Cour d’appel de Montpellier, le 19 février 2026, n°21/07398

La Cour d’appel de Montpellier, dans un arrêt du 19 février 2026, a confirmé un jugement du Tribunal judiciaire de Béziers du 26 novembre 2021. Elle a débouté des acquéreurs de leur demande en remboursement de travaux effectués sur des parcelles agricoles avant la rétractation de la vente par l’exercice d’un droit de préemption. La juridiction a estimé que les travaux réalisés excédaient la notion de « travaux de saison » autorisée par le compromis. Elle a également déclaré irrecevable une partie des conclusions pour défaut de paiement du droit de timbre. La question centrale est de savoir dans quelle mesure l’exécution de travaux avant la levée d’une condition suspensive doit se limiter à une stricte conservation du bien. L’arrêt rappelle avec fermeté l’interprétation restrictive de la clause autorisant des travaux pendant la période précontractuelle.

L’arrêt adopte une conception objective et restrictive de la notion de travaux de saison. La cour définit ces travaux comme des « travaux d’entretien qu’il est nécessaire d’apporter aux biens vendus pendant le temps du compromis de vente pour ne pas en déprécier la valeur, causer des dommages aux voisins et préserver la prochaine récolte ». Elle oppose cette définition aux opérations effectivement réalisées, qualifiées de « travaux de nettoyage, de charruage, de pose d’engrais, de labour fin et de mise à niveau du terrain ». Pour les juges, de par « leur nature et leur ampleur », ces interventions « ne peuvent être qualifiées de simples travaux d’entretien ». Cette analyse textuelle du contrat conduit à un rejet de la demande des acquéreurs. La cour écarte également l’argument d’un éventuel manquement du notaire à son obligation de conseil, les appelants n’ayant « formulé aucune demande à l’égard de ce dernier ». La solution protège le vendeur contre des transformations substantielles du bien avant le transfert définitif de propriété.

Cette décision mérite une analyse critique au regard de la sécurité juridique et de l’équité entre parties.

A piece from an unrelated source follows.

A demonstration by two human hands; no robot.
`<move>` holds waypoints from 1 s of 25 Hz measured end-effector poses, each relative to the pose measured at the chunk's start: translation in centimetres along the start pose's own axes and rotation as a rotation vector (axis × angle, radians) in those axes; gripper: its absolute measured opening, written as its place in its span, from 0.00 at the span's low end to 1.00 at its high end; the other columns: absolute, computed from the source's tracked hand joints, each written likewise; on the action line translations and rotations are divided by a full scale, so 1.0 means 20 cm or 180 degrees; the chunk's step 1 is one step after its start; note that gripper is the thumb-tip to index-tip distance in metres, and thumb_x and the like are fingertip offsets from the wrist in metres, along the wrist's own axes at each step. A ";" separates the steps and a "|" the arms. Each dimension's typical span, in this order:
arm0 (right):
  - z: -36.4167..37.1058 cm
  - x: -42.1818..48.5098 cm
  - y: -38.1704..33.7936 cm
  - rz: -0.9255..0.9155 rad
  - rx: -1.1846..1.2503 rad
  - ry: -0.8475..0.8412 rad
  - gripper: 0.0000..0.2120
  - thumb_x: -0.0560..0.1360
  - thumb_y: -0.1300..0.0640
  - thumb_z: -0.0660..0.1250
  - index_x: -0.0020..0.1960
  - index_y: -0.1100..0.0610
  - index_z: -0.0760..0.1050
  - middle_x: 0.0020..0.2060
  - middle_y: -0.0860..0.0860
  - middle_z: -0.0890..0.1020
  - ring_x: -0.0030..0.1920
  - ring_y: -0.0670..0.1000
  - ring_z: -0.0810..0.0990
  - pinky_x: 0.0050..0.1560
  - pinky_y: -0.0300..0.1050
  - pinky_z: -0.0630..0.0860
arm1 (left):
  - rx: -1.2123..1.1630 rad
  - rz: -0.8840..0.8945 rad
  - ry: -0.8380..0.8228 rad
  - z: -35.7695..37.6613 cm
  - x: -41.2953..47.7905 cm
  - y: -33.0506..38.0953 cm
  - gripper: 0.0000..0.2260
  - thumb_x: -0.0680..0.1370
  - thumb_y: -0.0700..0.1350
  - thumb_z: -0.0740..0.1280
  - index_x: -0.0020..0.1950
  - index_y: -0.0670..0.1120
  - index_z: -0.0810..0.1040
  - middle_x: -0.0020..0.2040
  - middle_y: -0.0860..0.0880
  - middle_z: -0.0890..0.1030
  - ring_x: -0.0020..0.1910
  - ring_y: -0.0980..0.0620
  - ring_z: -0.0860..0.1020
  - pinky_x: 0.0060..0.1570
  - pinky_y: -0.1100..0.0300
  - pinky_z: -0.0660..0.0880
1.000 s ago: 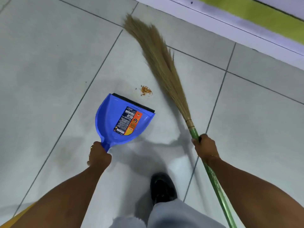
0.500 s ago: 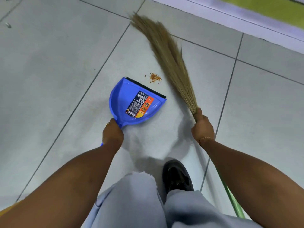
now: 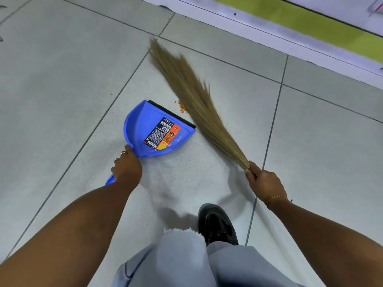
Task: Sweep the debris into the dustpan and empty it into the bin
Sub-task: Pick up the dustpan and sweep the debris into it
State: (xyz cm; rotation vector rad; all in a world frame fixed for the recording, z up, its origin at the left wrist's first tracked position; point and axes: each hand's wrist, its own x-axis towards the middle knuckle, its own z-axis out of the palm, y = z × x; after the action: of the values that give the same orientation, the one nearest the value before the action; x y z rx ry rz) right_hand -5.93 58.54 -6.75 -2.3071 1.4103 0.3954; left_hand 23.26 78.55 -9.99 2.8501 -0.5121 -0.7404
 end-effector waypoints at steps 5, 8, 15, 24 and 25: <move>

D’une part, la rigueur de l’interprétation est conforme à la jurisprudence qui vise à prévenir les litiges en limitant les interventions avant parfaite vente. Elle évite que l’acquéreur ne modifie un bien dont il n’est pas encore propriétaire. D’autre part, cette approche peut sembler excessivement formaliste. La cour n’a pas recherché si une volonté commune des parties pouvait justifier ces travaux, se bornant à constater l’absence d’élément probant. La référence aux « usages agricoles » comme source de définition reste par ailleurs peu précise. La solution pourrait paraître sévère pour des acquéreurs ayant agi de bonne foi pour valoriser une future exploitation. Toutefois, la logique de l’arrêt est protectrice de l’équilibre contractuel. Elle rappelle que la période d’attente créée par une condition suspensive n’est pas un droit à l’expérimentation ou à la transformation. La portée de l’arrêt est donc principalement pédagogique. Il constitue un rappel à l’ordre pour les praticiens, invités à définir avec une extrême précision l’étendue des travaux autorisés dans les compromis. En l’absence de définition contractuelle claire, le juge retiendra une interprétation minimaliste. Cette décision s’inscrit dans une jurisprudence constante qui privilégie la stabilité de la situation juridique et physique du bien pendant la phase précontractuelle.

Source : Cour de cassation – Base Open Data « Judilibre » & « Légifrance ».